Equations you need to know for IGCSE Physics:

**GPE = mgh**

GPE = gravitational potential energy (J)

m = mass (kg)

g = gravitational acceleration (10 m/s^{2})

h = change in height (m)

**KE = (1/2)mv ^{2} **

KE = kinetic energy (J)

m = mass (kg)

v = velocity (m/s)

**W = Fd**

W = work done (J)

F = force (N)

d = distance moved (m)

**P = W / t**

P = power (W)

W = work done or energy transferred (J)

t = time (s)

**Example 1**

A large rock of mass 50kg is lifted 80m to remove it from the mine.

(a) Calculate the gain in gravitational potential energy when the rock is lifted 80m.

GPE = 50 x 10 x 80 = 4.0 x 10^{4} J

(b) State the work done in lifting the rock.

**Work done against gravity = change in gravitational potential energy** = 4.0 x 10^{4} J

**Example 2**

A truck travels up a hill at constant speed. The diagram shows the dimensions of the hill.

(a) The weight of the truck is 180kN. Calculate the work done against gravity by the track in moving to the top of the hill.

Work done against gravity = gain in gravitational potential energy = 180 x 1000 x 17 = 3.1 x 10^{9} J

(b) The truck takes 8.0s to travel up the hill. Calculate the useful power of the truck.

power = 3.1 x 10^{9} / 8.0 = 3.8 x 10^{8} W

**Example 3**

A raindrop of mass 0.000035kg falls 1200m above the ground.

(a) Calculate the change in gravitational potential energy.

GPE = 0.000035 x 10 x 1200 = 0.42 J

(b) State the kinetic energy of the raindrop as it hits the ground. Assume no energy losses.

Without any energy loss, all of gravitational potential energy is transferred to kinetic energy. Therefore, kinetic energy is equal to 0.42 J.

(c) Show that the speed of the raindrop as it hits the ground would be about 150m/s.

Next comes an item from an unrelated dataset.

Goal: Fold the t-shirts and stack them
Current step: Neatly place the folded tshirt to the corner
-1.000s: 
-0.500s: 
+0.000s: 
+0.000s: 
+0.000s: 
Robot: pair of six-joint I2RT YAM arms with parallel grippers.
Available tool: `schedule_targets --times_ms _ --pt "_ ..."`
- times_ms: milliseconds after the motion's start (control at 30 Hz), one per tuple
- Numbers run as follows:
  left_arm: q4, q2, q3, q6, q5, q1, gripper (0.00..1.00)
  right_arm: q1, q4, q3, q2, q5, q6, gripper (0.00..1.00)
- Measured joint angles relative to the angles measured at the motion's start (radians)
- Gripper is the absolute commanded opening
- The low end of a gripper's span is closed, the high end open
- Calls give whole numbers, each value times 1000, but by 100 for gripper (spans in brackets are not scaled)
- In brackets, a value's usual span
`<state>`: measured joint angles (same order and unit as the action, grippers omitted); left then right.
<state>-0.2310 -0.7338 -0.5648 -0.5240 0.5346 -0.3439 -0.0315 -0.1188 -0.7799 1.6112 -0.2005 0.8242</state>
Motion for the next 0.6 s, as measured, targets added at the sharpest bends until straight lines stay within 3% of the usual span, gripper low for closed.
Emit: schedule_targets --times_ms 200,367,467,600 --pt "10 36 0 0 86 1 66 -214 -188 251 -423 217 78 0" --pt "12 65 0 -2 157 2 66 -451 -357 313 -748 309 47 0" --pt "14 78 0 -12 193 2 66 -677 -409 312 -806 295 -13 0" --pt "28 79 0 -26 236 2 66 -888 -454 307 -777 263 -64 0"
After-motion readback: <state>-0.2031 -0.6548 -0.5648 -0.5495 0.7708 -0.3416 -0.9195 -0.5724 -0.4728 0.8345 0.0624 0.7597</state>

Assume no energy losses.

KE = (1/2)mv^{2}

v^{2} = (2 x KE) / m = 2 x 0.42 / 0.000035 = 24000

v ≈ 150 m/s

(d) Explain why the actual speed of the raindrop as it hits the ground is much less than 150m/s.

- There is air resistance acting on the raindrop as it falls.
- Energy is lost surroundings, so not all of the initial gravitational potential energy is transferred as kinetic energy.
- Since the air resistance acts upwards, the resultant downwards force on the raindrop is less.
- The raindrop reaches terminal velocity when the magnitude of gravitational force and air resistance becomes equal.

**Example 4**

(a)A machine lifting a load uses an average (mean) power of 1.9 MW to do 67 MJ of work. Calculate the time needed to do this work.

P = W / t

t = W / P = (67 x 10^{6}) / (1.9 x 10^{6}) = 35 s

(b) State the effect of using a lower average power to do this work.

Using a lower average power to do the same work will take more time to do the work.

**Example 5**

An underground train enters a station.

(a) The mass of the train and its passengers is 250,000 kg. The total kinetic energy is 18 MJ.

(i) Calculate the velocity of the train as it enters the station.

KE = (1/2)mv^{2}

v^{2} = (2 x KE) / m = 2 x 18 x 10^{6} / 250000 = 144

v = 12 m/s

(ii) The driver applies the brakes to stop the train. State what happens to the kinetic energy of the train.

Energy is lost to the surrounding as heat and sound, so kinetic energy of the train decreases.

(b) The diagram shows a section through the station.

(i) The passengers who use the station are carried from platform level to street level in a lift. Explain why these passengers gain gravitational potential energy in the lift, even when they are below ground.

- GPE = mgh; when using this equation, h refers to the change in height.
- Passengers have moved to a higher point when they are carried from platform level to street level.
- Since gravitational force still acts underground, work is done on the passengers against gravity to lift them to a higher point.

(ii) The tunnel is designed so that the trains go up a slope as they enter the station and go down a slope as they leave. The driver uses brakes to stop the train in the station and a motor to make the train move away. Explain how the sloping parts of the tunnel affect the amount of work that needs to be done on the train by the brakes and by the motor.

**When entering the station:**

- Kinetic energy of the train is reduced as it is transferred to gravitational potential energy as the train goes up the slope.
- Less braking force is needed to stop the train.
- Less work is done by the brakes.
- The brakes can be applied for a shorter period of time.

**When leaving the station:**

- Kinetic energy of the train is increased as gravitational potential energy of the train is transferred as kinetic energy as the train goes down the slope.
- Less force is needed to accelerate the train.
- Less work is done by the motor.
- The train accelerates more quickly.